*** Opening Provided material ***

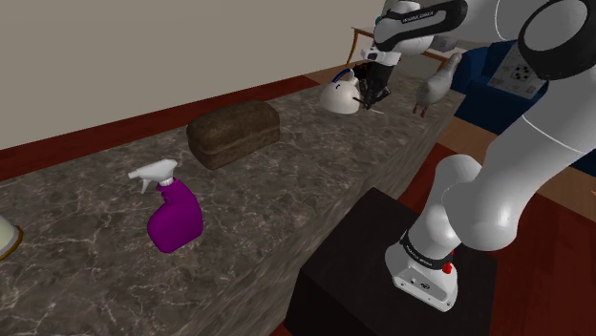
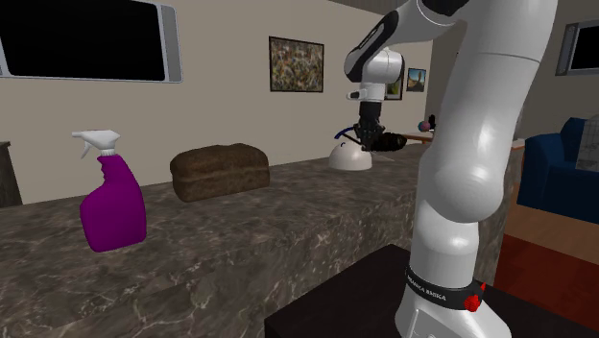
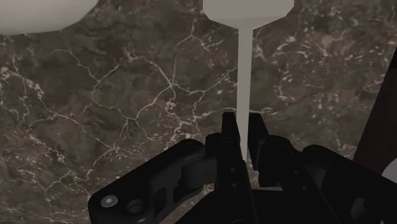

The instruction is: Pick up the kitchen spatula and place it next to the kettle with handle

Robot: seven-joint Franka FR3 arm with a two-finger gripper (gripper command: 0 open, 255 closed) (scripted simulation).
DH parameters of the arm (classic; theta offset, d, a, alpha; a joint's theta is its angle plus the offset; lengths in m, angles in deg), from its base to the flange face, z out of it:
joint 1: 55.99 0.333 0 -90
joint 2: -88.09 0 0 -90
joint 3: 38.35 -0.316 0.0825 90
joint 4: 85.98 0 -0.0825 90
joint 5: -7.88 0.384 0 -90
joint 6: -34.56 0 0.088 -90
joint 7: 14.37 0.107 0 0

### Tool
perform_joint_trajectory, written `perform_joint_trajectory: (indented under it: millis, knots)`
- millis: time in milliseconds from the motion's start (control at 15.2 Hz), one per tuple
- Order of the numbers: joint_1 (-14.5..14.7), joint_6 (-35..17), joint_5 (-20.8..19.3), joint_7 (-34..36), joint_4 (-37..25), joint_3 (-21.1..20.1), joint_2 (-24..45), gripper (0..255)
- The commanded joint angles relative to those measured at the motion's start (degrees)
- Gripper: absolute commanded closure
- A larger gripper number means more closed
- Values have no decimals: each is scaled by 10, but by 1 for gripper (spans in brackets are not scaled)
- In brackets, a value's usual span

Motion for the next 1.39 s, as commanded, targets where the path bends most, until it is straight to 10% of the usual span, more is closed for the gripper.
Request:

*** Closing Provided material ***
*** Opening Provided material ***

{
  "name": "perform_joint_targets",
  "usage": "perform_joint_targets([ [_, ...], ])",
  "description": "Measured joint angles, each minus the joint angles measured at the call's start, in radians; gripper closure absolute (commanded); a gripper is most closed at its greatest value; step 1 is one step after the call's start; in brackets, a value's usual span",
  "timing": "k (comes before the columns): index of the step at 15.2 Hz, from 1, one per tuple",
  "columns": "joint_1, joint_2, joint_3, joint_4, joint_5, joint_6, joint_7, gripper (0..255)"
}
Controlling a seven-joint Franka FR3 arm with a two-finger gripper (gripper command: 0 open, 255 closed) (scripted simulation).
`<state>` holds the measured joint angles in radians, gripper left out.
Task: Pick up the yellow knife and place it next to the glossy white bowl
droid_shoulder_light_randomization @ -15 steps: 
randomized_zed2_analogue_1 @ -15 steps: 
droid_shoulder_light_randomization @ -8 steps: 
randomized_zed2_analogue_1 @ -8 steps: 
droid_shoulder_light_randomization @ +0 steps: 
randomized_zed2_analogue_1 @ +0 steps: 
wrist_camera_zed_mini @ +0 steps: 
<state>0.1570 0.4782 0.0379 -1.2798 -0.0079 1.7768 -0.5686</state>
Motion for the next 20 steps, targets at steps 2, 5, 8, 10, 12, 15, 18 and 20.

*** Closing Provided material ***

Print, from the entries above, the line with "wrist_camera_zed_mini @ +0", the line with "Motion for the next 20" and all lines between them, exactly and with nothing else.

wrist_camera_zed_mini @ +0 steps: 
<state>0.1570 0.4782 0.0379 -1.2798 -0.0079 1.7768 -0.5686</state>
Motion for the next 20 steps, targets at steps 2, 5, 8, 10, 12, 15, 18 and 20.

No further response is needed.